Quantitative and Qualitative Evaluation of Shape Memory Polymer Polyurethane Foam Biodegradation

Abstract

Our laboratory has developed oxidatively degradable shape memory polymer (SMP), polyurethane foam vascular occlusion devices: a peripheral embolization device (PED) that employs a large-pore foam plug and neurovascular embolization device (NED) that uses a small-pore foam-over-wire. Measuring the mass loss and mass loss rate of our devices is critical in evaluating the systemic release rates of degradation products. Traditionally, histology has been used to estimate mass loss in scaffolds, allowing for simultaneous evaluation of degradation and the biologic response to the implant. From histopathologic analyses, it has been determined that the degradation of the material is quantifiable through trans-sectional area measurements. We have developed a method to estimate the error of the measured area loss in histological slides relative to predicting the volumetric mass loss of the whole device. SMP foam models were created to mimic the device geometry and were degraded in Blender to simulate cell-mediated degradation events. Potential in vivo mass loss scenarios based on histopathologic analyses were created, including: 1) random degradation (no volumetric bias), 2) axially-biased degradation, and 3) radially-biased degradation. Additional scenarios were created with variable cell (sphere) sizes to model heterogeneity in cell-material interface. The mass loss of all models was estimated using a varied number of sections. Device geometry and the stage of mass loss influenced the sampling error. These errors are pragmatic constraints for the in vivo method used to estimate mass loss.
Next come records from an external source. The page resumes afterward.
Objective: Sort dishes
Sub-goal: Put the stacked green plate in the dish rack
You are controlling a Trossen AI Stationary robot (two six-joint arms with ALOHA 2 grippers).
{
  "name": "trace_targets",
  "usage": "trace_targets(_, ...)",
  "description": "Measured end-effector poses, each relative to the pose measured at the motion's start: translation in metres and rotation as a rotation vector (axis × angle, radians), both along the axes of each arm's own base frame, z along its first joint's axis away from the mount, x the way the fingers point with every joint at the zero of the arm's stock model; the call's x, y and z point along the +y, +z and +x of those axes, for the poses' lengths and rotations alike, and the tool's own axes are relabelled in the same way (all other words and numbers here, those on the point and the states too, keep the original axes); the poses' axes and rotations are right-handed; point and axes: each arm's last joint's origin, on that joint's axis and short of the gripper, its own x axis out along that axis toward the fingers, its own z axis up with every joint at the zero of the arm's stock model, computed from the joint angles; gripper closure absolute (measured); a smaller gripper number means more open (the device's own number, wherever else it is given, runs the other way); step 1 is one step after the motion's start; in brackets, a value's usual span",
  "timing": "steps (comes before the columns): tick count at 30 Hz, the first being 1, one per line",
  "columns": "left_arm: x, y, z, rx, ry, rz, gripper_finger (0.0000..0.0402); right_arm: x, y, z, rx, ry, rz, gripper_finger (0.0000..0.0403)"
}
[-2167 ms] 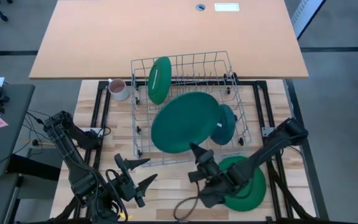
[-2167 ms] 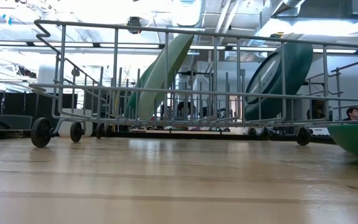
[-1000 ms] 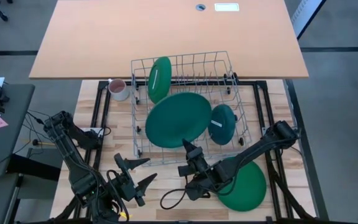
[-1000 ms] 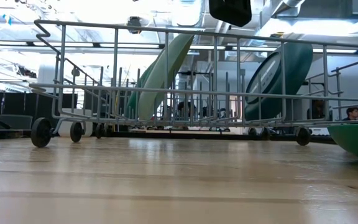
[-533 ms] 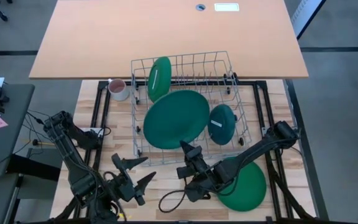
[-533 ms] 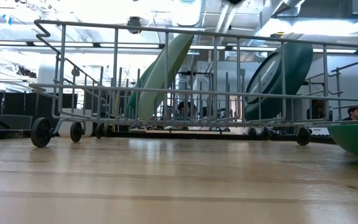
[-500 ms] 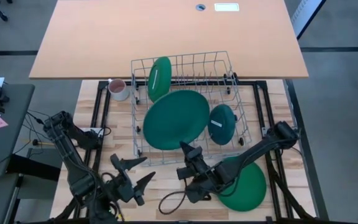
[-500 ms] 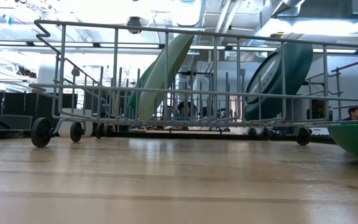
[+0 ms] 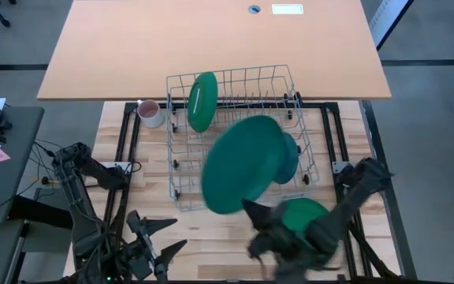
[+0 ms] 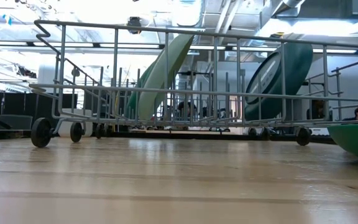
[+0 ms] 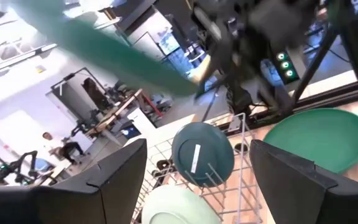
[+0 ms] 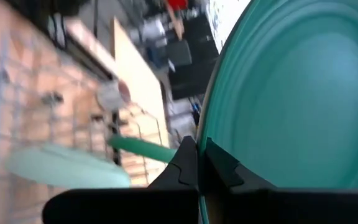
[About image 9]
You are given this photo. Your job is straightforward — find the white mug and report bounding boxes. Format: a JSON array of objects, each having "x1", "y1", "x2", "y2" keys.
[{"x1": 136, "y1": 99, "x2": 166, "y2": 129}]

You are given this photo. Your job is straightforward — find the large beige desk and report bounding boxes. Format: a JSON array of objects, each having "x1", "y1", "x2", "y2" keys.
[{"x1": 36, "y1": 0, "x2": 393, "y2": 102}]

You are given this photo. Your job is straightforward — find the small dark teal plate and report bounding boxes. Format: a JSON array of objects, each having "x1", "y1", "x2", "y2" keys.
[{"x1": 274, "y1": 132, "x2": 301, "y2": 185}]

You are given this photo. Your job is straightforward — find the grey wire dish rack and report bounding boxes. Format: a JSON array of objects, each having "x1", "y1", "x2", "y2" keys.
[{"x1": 166, "y1": 64, "x2": 321, "y2": 212}]

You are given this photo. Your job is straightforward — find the white rectangular desk inlay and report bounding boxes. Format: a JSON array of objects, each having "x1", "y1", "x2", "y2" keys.
[{"x1": 271, "y1": 3, "x2": 304, "y2": 16}]

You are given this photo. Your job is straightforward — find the grey side table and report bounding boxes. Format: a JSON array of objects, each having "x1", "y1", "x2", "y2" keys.
[{"x1": 0, "y1": 105, "x2": 46, "y2": 226}]

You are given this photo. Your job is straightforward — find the white panel blue edge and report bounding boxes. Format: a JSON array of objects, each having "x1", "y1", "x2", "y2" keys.
[{"x1": 368, "y1": 0, "x2": 416, "y2": 51}]

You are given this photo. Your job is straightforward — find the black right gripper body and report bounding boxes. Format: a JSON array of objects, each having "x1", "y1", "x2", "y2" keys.
[{"x1": 268, "y1": 224, "x2": 322, "y2": 277}]

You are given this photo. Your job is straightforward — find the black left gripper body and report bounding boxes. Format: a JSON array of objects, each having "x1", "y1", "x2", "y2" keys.
[{"x1": 126, "y1": 232, "x2": 161, "y2": 281}]

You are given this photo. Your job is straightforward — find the green plate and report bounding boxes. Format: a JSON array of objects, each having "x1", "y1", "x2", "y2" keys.
[
  {"x1": 280, "y1": 196, "x2": 330, "y2": 242},
  {"x1": 200, "y1": 114, "x2": 288, "y2": 216},
  {"x1": 187, "y1": 71, "x2": 219, "y2": 134}
]

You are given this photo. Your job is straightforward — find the black aluminium table frame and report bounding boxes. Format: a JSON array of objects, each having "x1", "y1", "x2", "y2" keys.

The in vivo image-based sectional estimation method was used to estimate and characterize the mass loss of NEDs and PEDs. High magnification and high-resolution images of struts and membranes were used to estimate total relative mass loss over time. The NED foams degraded a magnitude faster than the PED. Of note, implant species, implant location, and foam composition were markedly different. To better understand the significant difference in mass loss rates across the devices, we performed homogeneous oxidative degradation studies at varying ROS concentrations with the SMP foams from the PED and NED. The mass loss rates of the samples, including specific analysis of membranes and struts, were captured gravimetrically and with microscopic imaging.